Brief -
If a line in the data has the string "clips", please show it.

Data extracts -

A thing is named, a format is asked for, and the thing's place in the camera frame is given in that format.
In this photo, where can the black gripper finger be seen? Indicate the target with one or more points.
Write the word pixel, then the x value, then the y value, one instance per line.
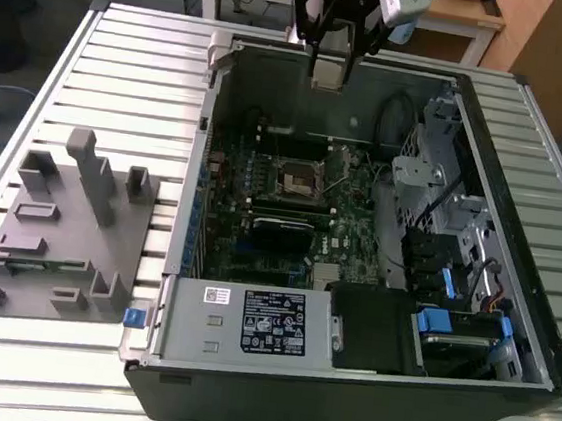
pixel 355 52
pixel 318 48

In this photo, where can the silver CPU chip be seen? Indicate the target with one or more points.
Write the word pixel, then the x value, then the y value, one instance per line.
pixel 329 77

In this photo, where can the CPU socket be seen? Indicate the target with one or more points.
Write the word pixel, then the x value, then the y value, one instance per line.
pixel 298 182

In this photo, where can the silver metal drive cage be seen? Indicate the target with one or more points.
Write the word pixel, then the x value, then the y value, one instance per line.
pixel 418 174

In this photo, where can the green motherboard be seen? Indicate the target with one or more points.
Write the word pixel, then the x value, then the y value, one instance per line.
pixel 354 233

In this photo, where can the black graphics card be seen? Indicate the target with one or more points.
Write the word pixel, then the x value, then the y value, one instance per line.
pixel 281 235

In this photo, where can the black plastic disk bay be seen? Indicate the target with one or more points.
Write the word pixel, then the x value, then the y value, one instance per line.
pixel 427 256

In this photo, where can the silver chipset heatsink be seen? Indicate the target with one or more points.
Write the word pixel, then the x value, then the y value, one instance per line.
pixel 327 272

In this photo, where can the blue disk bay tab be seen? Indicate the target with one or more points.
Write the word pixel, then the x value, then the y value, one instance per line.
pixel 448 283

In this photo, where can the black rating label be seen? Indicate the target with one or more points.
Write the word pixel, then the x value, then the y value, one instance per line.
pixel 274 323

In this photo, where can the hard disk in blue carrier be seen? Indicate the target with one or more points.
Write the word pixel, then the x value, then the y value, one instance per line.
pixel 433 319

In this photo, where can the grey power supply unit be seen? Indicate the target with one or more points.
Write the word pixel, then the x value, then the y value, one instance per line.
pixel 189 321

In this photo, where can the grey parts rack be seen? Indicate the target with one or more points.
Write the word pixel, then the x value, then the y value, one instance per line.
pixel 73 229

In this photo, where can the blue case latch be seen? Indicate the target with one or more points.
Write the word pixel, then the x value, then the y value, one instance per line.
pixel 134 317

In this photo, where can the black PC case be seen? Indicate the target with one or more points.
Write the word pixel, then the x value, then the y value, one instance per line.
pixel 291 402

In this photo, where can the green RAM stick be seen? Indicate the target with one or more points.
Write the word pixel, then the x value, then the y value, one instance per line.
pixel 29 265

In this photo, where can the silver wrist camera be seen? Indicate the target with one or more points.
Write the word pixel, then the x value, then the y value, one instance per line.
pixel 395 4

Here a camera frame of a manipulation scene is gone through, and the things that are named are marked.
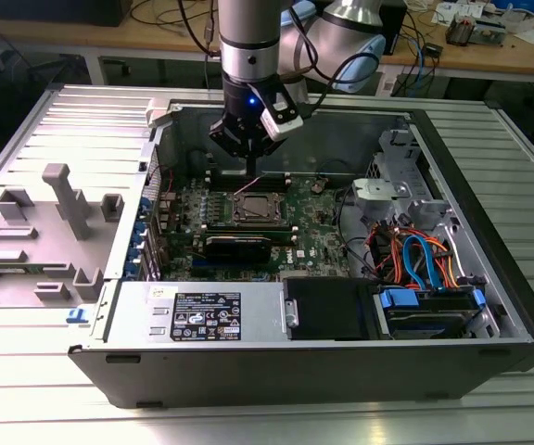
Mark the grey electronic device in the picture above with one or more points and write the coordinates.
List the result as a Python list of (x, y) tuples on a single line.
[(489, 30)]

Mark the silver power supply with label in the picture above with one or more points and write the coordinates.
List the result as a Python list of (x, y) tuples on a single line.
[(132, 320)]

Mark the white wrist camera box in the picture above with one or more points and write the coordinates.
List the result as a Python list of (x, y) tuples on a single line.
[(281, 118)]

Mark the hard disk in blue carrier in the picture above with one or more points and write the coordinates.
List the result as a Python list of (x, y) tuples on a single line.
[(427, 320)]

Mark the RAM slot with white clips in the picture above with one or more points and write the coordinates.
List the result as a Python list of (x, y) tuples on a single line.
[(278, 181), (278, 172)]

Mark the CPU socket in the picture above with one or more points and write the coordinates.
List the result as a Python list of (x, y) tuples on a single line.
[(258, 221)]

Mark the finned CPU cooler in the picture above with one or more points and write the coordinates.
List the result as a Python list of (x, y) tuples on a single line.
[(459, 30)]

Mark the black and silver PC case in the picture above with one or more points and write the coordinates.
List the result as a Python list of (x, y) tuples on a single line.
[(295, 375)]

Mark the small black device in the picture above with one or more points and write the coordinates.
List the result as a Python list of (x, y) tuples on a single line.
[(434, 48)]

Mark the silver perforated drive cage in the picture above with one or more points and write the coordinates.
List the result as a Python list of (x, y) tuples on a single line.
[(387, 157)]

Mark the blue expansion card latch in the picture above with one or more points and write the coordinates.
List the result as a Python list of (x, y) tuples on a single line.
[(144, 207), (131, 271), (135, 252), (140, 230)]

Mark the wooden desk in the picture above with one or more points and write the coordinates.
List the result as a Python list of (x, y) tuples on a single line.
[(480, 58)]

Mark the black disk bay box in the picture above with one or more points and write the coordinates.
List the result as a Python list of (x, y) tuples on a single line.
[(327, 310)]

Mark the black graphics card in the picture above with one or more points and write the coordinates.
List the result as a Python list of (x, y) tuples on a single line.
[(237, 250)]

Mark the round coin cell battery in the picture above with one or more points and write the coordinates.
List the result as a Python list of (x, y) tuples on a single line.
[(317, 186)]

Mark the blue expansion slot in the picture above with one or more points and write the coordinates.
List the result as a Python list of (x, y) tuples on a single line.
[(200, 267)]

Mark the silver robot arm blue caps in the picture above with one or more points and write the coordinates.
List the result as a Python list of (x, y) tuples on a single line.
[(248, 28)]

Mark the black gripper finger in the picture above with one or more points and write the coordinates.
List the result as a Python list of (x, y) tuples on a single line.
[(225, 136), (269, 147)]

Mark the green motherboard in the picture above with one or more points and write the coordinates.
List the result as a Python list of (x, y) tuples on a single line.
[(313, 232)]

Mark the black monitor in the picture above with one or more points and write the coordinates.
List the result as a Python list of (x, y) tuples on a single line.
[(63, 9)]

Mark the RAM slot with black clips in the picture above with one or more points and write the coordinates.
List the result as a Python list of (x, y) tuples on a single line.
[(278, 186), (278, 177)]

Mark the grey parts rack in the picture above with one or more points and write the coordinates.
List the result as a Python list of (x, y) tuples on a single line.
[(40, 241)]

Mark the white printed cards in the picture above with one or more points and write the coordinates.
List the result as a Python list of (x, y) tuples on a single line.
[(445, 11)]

---

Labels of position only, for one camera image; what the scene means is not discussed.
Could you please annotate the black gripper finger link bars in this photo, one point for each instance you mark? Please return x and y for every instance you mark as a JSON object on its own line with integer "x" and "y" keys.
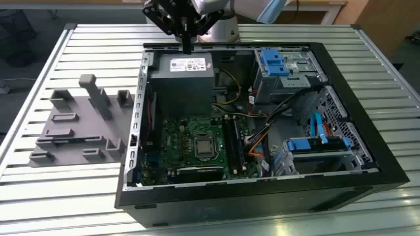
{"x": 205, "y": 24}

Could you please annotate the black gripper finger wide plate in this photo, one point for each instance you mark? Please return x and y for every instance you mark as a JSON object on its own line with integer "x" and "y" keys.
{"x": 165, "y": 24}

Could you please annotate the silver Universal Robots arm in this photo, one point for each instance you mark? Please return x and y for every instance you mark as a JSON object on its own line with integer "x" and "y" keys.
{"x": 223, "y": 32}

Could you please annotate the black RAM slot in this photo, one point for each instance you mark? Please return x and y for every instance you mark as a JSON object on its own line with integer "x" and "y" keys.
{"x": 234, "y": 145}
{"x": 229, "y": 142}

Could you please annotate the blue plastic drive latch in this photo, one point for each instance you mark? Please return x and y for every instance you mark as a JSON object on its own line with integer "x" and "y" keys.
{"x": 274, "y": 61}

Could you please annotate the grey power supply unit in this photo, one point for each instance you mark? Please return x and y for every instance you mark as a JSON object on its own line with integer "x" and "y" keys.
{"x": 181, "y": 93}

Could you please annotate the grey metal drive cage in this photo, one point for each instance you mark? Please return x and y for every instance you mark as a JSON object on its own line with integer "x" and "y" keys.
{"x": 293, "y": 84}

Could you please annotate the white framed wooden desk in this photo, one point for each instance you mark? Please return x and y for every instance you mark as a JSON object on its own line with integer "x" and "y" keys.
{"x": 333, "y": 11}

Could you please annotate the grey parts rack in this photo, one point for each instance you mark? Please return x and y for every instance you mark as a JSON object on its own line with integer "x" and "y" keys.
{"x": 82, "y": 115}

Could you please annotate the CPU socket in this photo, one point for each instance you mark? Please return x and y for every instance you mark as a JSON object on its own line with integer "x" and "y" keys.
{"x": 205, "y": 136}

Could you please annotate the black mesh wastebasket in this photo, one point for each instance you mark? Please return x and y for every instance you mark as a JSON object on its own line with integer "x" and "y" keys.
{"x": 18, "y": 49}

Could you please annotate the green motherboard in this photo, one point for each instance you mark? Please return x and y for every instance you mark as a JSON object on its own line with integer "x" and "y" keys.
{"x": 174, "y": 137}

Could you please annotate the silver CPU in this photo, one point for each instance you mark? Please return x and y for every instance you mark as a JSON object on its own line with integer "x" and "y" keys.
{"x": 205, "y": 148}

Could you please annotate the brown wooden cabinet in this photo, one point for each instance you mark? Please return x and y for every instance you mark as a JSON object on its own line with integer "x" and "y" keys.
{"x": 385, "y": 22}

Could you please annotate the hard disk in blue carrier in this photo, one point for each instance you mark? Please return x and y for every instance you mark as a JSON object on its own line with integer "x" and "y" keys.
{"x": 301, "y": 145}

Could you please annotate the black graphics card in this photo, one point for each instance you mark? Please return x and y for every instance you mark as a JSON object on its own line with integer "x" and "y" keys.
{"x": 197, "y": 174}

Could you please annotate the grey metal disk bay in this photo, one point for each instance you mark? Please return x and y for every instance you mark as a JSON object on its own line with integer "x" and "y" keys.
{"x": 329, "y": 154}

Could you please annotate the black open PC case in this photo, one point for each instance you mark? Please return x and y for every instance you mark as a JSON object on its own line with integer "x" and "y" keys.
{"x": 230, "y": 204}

Solution for this problem -
Mark the RAM slot with white clips in the picture above with one or more points and write the coordinates.
Mark the RAM slot with black clips in the picture above with one or more points and write the coordinates.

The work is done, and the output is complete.